ACTIVITY: Output the full listing again without altering anything.
DATA SECTION below:
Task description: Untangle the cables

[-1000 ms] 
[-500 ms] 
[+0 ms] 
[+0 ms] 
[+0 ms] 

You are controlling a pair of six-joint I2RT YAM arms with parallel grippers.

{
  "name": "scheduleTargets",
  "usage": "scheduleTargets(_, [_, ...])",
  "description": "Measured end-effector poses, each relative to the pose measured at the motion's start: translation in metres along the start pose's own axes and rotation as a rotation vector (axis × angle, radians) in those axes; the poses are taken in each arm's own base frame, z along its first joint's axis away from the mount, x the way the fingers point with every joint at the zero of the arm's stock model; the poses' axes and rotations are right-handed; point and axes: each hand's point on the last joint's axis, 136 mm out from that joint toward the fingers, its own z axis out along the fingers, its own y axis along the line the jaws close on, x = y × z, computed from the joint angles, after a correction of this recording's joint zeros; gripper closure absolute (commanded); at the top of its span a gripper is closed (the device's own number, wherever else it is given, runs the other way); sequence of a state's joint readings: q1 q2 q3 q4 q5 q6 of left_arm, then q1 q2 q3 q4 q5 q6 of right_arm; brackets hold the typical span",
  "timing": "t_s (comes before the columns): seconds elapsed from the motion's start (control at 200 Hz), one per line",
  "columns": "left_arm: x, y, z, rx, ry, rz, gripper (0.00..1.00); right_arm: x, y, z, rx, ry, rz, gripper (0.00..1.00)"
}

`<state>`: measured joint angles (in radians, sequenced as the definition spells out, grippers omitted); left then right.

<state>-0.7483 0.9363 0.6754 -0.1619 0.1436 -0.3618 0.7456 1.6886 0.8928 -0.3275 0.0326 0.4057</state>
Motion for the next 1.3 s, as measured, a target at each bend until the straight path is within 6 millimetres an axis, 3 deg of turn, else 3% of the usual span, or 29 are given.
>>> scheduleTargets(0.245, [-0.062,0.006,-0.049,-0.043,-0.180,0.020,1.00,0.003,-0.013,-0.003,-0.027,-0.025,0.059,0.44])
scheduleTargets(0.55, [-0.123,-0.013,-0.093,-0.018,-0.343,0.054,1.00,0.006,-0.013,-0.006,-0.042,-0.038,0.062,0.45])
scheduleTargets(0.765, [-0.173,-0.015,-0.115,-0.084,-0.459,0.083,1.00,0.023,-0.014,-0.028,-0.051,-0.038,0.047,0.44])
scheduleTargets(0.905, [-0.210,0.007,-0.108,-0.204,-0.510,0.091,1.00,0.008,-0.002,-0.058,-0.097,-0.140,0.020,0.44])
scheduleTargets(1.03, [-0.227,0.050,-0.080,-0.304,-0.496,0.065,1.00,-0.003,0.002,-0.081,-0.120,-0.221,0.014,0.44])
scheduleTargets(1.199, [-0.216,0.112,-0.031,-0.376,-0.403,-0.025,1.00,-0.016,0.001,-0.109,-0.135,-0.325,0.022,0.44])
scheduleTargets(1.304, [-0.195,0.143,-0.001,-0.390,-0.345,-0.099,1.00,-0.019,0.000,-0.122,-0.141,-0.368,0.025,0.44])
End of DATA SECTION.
OUTPUT:
Task description: Untangle the cables

[-1000 ms] 
[-500 ms] 
[+0 ms] 
[+0 ms] 
[+0 ms] 

You are controlling a pair of six-joint I2RT YAM arms with parallel grippers.

{
  "name": "scheduleTargets",
  "usage": "scheduleTargets(_, [_, ...])",
  "description": "Measured end-effector poses, each relative to the pose measured at the motion's start: translation in metres along the start pose's own axes and rotation as a rotation vector (axis × angle, radians) in those axes; the poses are taken in each arm's own base frame, z along its first joint's axis away from the mount, x the way the fingers point with every joint at the zero of the arm's stock model; the poses' axes and rotations are right-handed; point and axes: each hand's point on the last joint's axis, 136 mm out from that joint toward the fingers, its own z axis out along the fingers, its own y axis along the line the jaws close on, x = y × z, computed from the joint angles, after a correction of this recording's joint zeros; gripper closure absolute (commanded); at the top of its span a gripper is closed (the device's own number, wherever else it is given, runs the other way); sequence of a state's joint readings: q1 q2 q3 q4 q5 q6 of left_arm, then q1 q2 q3 q4 q5 q6 of right_arm; brackets hold the typical span",
  "timing": "t_s (comes before the columns): seconds elapsed from the motion's start (control at 200 Hz), one per line",
  "columns": "left_arm: x, y, z, rx, ry, rz, gripper (0.00..1.00); right_arm: x, y, z, rx, ry, rz, gripper (0.00..1.00)"
}

`<state>`: measured joint angles (in radians, sequenced as the definition spells out, grippers omitted); left then right.

<state>-0.7483 0.9363 0.6754 -0.1619 0.1436 -0.3618 0.7456 1.6886 0.8928 -0.3275 0.0326 0.4057</state>
Motion for the next 1.3 s, as measured, a target at each bend until the straight path is within 6 millimetres an axis, 3 deg of turn, else 3% of the usual span, or 29 are given.
>>> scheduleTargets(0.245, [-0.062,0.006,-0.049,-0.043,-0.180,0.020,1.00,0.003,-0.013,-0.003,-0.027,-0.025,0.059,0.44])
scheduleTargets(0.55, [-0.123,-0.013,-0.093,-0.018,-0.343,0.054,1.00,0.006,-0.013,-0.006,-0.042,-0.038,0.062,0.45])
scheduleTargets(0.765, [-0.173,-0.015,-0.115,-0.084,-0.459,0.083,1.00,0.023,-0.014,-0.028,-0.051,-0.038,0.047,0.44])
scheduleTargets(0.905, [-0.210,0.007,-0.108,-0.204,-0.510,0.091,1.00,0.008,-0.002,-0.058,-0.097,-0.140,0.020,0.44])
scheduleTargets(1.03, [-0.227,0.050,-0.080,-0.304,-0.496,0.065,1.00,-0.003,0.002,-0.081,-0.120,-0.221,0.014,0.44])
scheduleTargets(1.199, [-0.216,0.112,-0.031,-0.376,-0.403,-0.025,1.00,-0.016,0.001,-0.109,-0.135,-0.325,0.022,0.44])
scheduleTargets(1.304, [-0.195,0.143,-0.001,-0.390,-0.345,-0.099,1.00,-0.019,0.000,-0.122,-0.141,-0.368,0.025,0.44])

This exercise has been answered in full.